▼
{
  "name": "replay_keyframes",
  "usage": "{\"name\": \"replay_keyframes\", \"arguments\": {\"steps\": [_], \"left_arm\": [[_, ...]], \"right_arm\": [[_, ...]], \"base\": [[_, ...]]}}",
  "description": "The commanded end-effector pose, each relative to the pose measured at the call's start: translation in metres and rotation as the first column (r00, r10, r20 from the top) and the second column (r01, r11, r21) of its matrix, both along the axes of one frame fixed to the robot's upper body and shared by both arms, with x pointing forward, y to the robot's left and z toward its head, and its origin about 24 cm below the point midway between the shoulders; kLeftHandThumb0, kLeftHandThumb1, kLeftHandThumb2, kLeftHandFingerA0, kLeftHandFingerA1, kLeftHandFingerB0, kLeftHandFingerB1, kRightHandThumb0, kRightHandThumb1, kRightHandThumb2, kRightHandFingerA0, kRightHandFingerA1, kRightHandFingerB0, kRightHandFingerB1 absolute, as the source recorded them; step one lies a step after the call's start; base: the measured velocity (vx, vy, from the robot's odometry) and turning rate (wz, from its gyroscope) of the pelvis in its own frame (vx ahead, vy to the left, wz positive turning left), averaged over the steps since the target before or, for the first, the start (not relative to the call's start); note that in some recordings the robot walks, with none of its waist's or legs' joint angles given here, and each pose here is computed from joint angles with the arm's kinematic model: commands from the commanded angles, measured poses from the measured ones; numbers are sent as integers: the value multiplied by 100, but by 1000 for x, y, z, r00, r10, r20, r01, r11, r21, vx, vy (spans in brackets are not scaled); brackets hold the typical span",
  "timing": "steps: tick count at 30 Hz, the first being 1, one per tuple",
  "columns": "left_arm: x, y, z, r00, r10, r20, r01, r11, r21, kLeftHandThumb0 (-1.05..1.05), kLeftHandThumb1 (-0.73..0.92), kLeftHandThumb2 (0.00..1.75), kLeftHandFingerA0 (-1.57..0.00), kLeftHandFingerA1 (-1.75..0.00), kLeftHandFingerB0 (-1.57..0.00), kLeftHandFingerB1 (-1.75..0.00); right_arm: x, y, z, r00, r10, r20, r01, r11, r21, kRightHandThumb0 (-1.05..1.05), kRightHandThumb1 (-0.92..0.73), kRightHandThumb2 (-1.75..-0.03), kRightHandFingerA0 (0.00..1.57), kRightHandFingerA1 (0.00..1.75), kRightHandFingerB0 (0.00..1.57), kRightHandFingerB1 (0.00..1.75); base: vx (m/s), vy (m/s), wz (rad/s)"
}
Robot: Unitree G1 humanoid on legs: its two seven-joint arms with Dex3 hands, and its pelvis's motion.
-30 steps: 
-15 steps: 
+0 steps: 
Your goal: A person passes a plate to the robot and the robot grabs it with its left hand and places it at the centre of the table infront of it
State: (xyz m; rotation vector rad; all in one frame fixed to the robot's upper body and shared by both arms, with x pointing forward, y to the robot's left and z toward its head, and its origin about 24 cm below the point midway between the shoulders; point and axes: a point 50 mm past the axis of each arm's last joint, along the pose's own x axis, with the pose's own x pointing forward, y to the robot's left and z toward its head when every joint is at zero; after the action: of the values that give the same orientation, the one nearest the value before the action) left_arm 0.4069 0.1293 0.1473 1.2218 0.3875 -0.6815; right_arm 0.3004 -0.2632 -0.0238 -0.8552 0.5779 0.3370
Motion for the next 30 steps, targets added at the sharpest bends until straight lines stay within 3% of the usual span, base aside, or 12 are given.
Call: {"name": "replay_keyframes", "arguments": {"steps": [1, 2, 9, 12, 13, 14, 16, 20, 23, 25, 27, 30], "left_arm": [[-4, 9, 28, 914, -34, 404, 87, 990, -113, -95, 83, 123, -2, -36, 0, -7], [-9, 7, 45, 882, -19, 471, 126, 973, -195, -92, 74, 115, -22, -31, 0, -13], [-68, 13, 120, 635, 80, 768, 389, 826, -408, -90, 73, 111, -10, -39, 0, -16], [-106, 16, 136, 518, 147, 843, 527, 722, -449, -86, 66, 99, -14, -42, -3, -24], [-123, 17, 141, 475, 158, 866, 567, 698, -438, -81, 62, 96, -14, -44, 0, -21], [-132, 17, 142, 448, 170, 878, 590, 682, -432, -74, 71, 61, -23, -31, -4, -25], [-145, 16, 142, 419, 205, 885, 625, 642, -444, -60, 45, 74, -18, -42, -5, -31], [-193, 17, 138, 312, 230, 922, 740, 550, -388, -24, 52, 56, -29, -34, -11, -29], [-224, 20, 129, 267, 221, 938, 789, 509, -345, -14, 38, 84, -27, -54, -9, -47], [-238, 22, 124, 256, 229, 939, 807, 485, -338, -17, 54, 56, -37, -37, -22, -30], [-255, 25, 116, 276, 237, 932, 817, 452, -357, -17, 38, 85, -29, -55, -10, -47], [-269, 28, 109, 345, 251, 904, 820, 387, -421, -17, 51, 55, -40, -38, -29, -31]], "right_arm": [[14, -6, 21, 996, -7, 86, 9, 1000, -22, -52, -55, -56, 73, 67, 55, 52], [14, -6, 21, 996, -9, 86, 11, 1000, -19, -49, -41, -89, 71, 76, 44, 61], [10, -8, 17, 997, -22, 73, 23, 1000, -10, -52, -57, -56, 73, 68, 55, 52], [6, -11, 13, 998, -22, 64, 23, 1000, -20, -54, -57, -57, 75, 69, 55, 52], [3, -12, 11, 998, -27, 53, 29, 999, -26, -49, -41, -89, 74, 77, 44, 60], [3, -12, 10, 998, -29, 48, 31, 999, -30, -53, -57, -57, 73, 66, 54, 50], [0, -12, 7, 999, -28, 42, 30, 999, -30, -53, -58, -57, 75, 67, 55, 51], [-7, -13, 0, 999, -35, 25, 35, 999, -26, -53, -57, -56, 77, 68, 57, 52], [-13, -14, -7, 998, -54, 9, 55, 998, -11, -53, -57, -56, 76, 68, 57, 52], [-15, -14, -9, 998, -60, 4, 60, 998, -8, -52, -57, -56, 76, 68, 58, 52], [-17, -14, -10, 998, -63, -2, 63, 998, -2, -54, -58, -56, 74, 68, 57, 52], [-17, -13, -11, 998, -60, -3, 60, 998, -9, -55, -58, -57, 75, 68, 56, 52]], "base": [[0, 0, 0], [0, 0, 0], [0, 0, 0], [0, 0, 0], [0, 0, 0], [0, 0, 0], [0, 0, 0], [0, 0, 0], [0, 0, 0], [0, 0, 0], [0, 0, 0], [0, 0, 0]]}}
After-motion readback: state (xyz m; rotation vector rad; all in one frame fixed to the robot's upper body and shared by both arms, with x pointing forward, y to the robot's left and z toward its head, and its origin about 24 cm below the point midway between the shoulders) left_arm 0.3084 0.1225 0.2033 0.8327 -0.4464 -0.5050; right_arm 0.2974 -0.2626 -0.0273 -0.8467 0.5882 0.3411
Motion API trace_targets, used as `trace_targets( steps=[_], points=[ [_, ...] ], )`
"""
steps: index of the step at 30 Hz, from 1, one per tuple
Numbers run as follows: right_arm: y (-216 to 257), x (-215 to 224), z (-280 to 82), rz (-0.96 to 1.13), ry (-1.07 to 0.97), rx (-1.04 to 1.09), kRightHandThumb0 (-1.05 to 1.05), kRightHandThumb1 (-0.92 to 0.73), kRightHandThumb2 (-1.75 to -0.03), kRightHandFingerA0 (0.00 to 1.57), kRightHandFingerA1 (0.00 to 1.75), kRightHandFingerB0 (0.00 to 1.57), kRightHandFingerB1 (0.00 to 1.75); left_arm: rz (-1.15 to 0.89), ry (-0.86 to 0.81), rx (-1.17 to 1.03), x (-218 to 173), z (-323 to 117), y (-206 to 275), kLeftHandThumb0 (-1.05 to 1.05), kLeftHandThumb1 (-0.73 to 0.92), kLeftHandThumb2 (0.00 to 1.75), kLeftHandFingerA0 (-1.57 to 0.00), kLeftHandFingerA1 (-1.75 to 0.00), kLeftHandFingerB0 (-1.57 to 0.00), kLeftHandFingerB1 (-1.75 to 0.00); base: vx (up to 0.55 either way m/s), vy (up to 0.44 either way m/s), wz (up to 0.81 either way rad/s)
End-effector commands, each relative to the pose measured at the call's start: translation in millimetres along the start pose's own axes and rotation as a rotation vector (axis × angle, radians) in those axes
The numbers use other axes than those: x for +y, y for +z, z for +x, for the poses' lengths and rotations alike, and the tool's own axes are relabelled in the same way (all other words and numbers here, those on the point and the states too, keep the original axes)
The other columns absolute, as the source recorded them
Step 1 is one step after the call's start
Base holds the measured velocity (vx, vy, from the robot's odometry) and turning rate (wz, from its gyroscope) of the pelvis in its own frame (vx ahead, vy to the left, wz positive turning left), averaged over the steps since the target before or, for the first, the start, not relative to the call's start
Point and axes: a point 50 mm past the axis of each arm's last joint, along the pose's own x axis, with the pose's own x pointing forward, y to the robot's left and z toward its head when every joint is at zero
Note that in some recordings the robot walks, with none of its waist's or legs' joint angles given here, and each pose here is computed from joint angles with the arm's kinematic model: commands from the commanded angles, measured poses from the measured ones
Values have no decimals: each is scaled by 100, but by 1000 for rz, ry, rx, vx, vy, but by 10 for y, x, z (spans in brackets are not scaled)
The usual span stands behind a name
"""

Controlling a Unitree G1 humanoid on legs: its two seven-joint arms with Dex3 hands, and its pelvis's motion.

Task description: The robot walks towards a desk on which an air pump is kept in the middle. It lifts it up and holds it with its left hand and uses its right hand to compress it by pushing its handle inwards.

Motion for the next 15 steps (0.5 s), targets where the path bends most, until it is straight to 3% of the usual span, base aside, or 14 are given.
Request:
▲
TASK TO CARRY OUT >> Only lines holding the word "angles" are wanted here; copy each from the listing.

WRITTEN REPLY >>
  "description": "The commanded end-effector pose, each relative to the pose measured at the call's start: translation in metres and rotation as the first column (r00, r10, r20 from the top) and the second column (r01, r11, r21) of its matrix, both along the axes of one frame fixed to the robot's upper body and shared by both arms, with x pointing forward, y to the robot's left and z toward its head, and its origin about 24 cm below the point midway between the shoulders; kLeftHandThumb0, kLeftHandThumb1, kLeftHandThumb2, kLeftHandFingerA0, kLeftHandFingerA1, kLeftHandFingerB0, kLeftHandFingerB1, kRightHandThumb0, kRightHandThumb1, kRightHandThumb2, kRightHandFingerA0, kRightHandFingerA1, kRightHandFingerB0, kRightHandFingerB1 absolute, as the source recorded them; step one lies a step after the call's start; base: the measured velocity (vx, vy, from the robot's odometry) and turning rate (wz, from its gyroscope) of the pelvis in its own frame (vx ahead, vy to the left, wz positive turning left), averaged over the steps since the target before or, for the first, the start (not relative to the call's start); note that in some recordings the robot walks, with none of its waist's or legs' joint angles given here, and each pose here is computed from joint angles with the arm's kinematic model: commands from the commanded angles, measured poses from the measured ones; numbers are sent as integers: the value multiplied by 100, but by 1000 for x, y, z, r00, r10, r20, r01, r11, r21, vx, vy (spans in brackets are not scaled); brackets hold the typical span",
Note that in some recordings the robot walks, with none of its waist's or legs' joint angles given here, and each pose here is computed from joint angles with the arm's kinematic model: commands from the commanded angles, measured poses from the measured ones

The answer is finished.